Bata todo o resto no liquidificador um minutinho. Coloque na forma e leve a assar em banho-maria, com a água da forma já fervendo. Demora pelo menos uma hora, hora e meia, dependendo do forno. E mais tempo para esfriar. Gostoso mesmo,se vc resistir, é fazer de um dia pro outro e deixar na geladeira, "dormindo". E a receita admite ainda variações infinitas: um pouco de coco, ou chocolate em pó, ou trocar uma lata de leite por leite de coco, ou colocar umas 2 colheres de parmesão, ou jogar ameixas ou passas na calda ...




quarta-feira, 7 de julho de 2010

E fez-se o verbo

Às vezes eu tenho a sensação de que o verbo veio antes de mim. De que antes mesmo que eu saisse, à força e por forceps de dentro de minha mãe desmaiada, despreparada aos 19 anos para minha intransigência às mudanças, eu já soltei uma negação, uma exclamação ou, talvez vencida pelas colheres médicas, um suspiro de resignação. Suspiro verbal, que conste. Algo como Arffe.

Eu já tive dois ou três blogs. Sempre os deixei. Havia vários problemas: exposição, falta de limites entre privado e público, gente interpretando o que dizia de forma radical e plena ou, simplesmente, falta de tempo ou inspiração para postar. Faz mais de um ano que deixei o último. Mas sinto falta. E aqui mergulho em uma nova tentativa. A idéia é usar como meu caderninho de notas, com receitas, comentários de viagem, comentário de notícias e sentimentos que são tão literários quanto reais, para quem ainda acredita em rótulos.

E para começar uma receitinha doce, a tortinha de maçã que faço sempre que quero algo rápido e doce, que faz um par perfeito com sorvete de baunilha. A tortinha que eu fiz ontem e foi invadindo em forma de cheiro toda a casa.

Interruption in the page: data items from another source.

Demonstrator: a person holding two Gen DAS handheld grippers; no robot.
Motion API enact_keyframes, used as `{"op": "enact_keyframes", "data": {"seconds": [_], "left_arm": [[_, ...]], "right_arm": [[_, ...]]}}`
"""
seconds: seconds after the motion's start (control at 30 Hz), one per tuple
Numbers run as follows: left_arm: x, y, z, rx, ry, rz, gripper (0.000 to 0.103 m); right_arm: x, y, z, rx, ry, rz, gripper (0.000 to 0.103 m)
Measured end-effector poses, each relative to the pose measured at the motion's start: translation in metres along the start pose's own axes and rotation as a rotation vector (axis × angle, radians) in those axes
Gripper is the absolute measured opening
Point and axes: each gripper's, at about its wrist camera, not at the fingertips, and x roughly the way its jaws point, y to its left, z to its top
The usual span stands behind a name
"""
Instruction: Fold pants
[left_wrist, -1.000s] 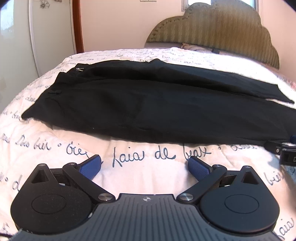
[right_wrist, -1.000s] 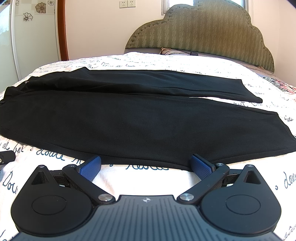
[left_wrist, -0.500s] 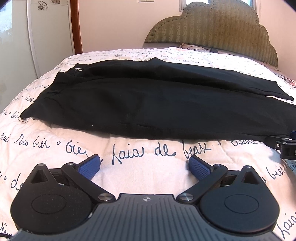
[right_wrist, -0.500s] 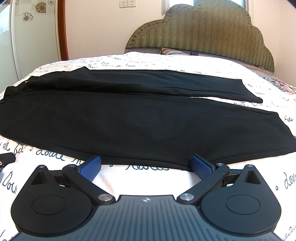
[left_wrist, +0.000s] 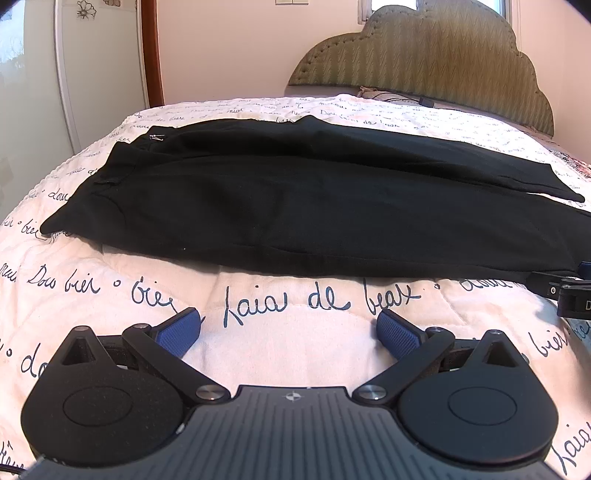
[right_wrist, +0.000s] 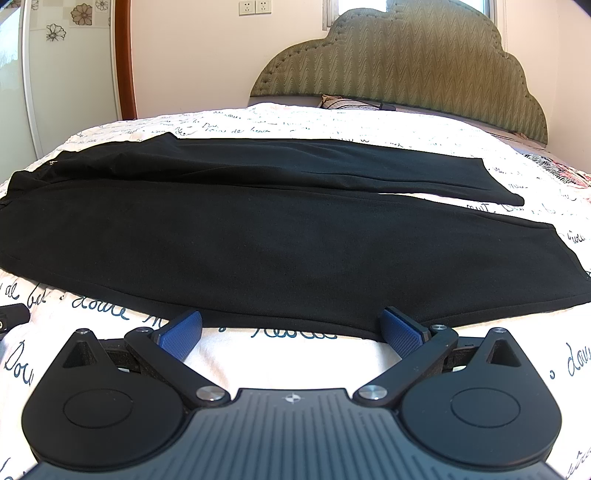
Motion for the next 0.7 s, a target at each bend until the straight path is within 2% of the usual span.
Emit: {"op": "enact_keyframes", "data": {"seconds": [0.7], "left_arm": [[0.0002, -0.0002, -0.001, 0.004, -0.001, 0.005, 0.103]], "right_arm": [[-0.0024, -0.0012, -0.0009, 0.0, 0.001, 0.001, 0.103]]}}
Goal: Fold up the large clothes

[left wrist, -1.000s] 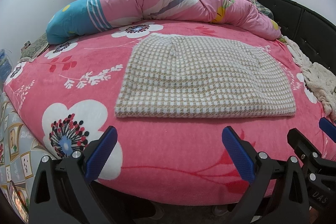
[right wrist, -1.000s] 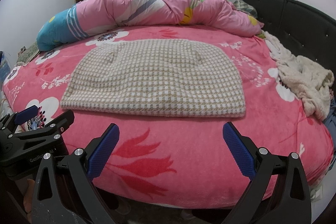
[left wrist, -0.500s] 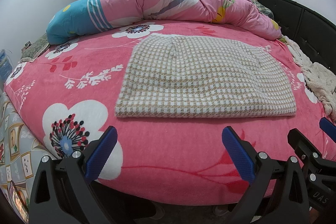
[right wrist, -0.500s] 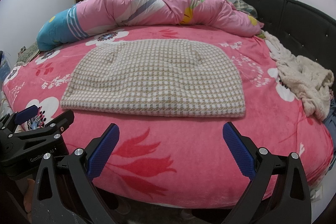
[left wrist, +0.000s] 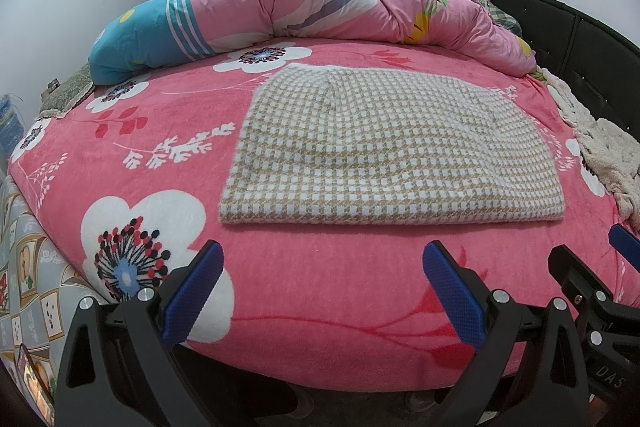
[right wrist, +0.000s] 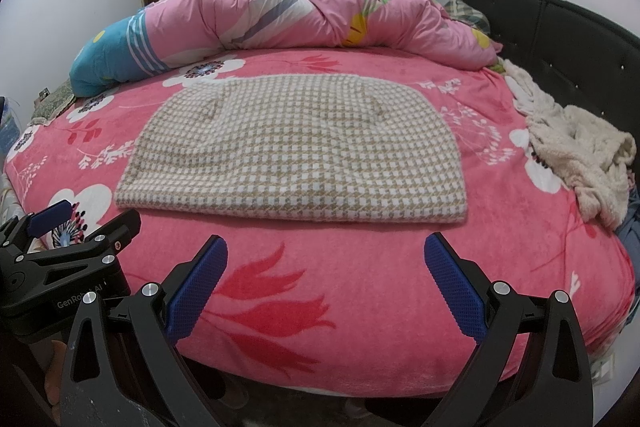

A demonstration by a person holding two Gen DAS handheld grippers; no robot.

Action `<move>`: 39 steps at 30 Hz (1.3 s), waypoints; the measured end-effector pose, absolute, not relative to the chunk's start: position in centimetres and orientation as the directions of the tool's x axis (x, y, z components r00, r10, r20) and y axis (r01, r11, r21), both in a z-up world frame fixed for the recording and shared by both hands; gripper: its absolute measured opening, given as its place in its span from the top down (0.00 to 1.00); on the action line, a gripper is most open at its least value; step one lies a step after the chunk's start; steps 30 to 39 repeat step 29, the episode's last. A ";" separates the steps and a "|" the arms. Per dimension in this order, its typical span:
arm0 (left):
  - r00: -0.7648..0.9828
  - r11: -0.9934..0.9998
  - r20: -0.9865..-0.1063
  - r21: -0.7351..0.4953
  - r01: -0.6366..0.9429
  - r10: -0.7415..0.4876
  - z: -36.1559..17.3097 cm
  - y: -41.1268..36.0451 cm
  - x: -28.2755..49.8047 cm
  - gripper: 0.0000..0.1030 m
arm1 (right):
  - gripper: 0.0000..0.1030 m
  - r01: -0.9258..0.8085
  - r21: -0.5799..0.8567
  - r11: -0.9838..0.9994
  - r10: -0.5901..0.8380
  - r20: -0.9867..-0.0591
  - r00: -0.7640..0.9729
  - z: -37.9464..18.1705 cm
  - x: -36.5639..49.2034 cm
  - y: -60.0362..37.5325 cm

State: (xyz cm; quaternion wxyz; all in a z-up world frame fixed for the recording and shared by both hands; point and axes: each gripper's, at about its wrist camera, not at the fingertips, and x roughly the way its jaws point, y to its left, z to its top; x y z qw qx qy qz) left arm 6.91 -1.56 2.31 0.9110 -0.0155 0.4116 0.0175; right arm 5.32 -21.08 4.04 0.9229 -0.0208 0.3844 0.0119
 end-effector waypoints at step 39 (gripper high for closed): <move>0.663 0.999 -0.748 -0.013 -0.045 0.020 2.4 -1.7 6.8 0.05 | 0.08 -0.036 -0.028 0.999 0.006 -0.711 0.703 4.1 5.2 -21.1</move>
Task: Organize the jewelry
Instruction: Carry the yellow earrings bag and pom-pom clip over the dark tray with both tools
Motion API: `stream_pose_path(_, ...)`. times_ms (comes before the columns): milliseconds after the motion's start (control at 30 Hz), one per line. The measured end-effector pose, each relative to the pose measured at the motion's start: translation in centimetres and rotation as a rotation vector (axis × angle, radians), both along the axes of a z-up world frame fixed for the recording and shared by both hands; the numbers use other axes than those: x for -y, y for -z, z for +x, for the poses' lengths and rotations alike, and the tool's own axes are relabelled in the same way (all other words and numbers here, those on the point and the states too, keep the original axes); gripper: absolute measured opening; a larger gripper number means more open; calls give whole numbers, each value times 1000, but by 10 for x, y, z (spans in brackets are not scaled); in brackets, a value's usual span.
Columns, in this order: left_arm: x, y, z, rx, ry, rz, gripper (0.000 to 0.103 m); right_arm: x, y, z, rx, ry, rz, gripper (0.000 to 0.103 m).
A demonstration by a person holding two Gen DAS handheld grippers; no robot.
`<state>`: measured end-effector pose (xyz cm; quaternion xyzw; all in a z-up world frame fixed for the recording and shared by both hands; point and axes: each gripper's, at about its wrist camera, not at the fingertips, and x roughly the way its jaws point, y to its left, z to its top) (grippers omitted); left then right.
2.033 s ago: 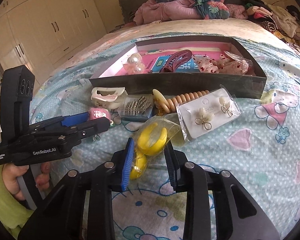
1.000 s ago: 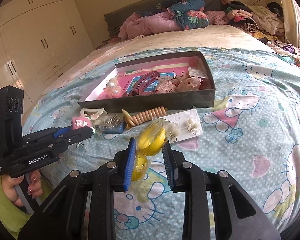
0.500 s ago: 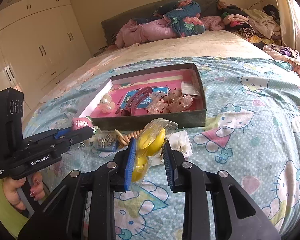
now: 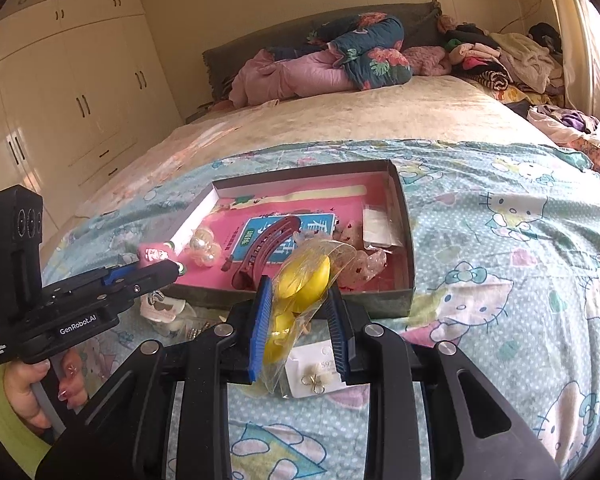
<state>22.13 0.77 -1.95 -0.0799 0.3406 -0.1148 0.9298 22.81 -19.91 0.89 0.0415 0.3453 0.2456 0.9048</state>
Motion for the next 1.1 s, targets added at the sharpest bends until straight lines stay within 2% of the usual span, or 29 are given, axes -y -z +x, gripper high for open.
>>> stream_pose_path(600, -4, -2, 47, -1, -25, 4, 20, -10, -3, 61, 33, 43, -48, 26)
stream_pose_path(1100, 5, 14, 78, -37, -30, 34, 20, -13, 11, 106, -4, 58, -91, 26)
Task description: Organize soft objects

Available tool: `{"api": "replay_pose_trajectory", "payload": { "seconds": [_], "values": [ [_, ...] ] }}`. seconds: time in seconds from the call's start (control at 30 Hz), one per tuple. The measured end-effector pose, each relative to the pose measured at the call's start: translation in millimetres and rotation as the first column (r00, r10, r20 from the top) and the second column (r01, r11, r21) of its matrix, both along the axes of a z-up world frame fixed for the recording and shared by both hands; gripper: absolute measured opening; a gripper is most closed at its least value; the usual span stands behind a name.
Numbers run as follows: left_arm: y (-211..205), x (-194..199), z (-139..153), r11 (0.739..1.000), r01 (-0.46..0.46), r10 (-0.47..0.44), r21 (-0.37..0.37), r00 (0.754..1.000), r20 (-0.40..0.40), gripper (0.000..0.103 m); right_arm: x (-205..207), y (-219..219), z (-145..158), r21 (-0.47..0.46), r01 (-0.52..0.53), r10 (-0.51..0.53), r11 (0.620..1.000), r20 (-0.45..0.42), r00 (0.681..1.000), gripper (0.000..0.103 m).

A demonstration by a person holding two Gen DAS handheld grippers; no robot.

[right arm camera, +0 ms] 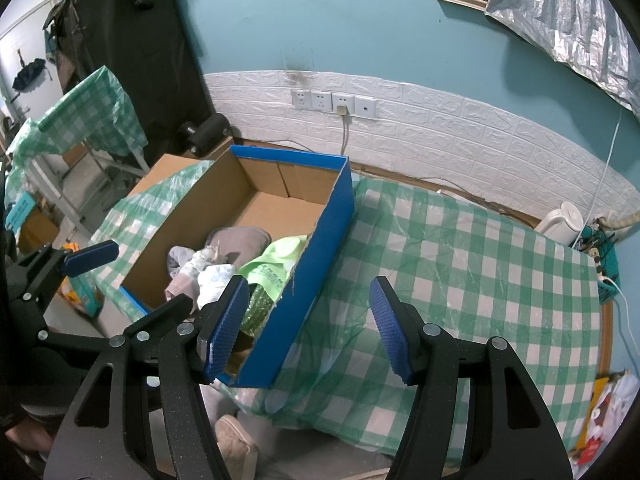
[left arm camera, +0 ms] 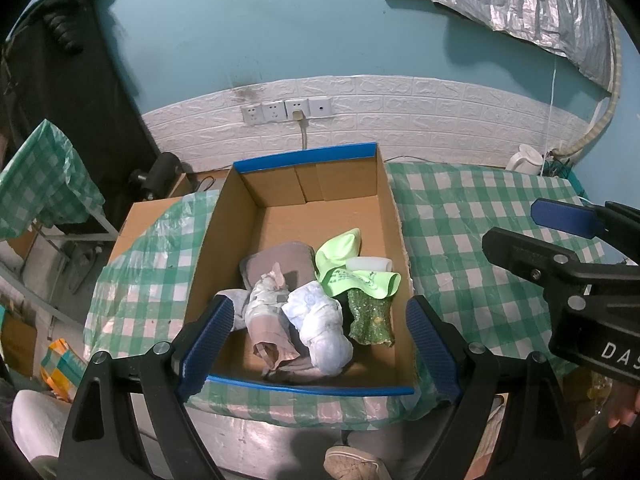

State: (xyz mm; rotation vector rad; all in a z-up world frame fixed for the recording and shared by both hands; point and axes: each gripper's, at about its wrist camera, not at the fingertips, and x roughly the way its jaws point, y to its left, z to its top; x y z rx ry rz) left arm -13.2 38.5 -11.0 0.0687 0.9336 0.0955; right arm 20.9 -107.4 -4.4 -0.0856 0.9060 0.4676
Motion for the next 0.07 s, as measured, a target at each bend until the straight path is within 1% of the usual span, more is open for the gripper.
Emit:
{"api": "replay_pose_trajectory", "payload": {
  "seconds": [0.07],
  "values": [
    [-0.8,-1.1,-1.6,1.0,-0.002,0.002,0.0,1.0,-0.003,0.089,0.2,0.3,0.1,0.001,0.0,0.0,1.0,0.001,1.0,0.062]
  ]
}}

Tortinha ou crumble de maça:

5 ou 6 maçãs royal gala
2 xícaras de trigo
2 xícaras de açúcas
1 ovo
100 gr de manteiga derretida
Canela em pó

Descasque e corte as maçãs em fatias. Coloque em um pirex e sobre elas espalhe metade da manteiga. Salpique canela. Faça uma "farora" com a farinha o ovo e o açúcar, mesclando com a ponta dos dedos. Coloque a massa sobre as maças e espalhe o resto da manteiga. Salpique canela e leve para assar até que ela esteja dourada, mais ou menos entre 20 e 30 minutos. Quentinha com sorvete de creme é uma delícia.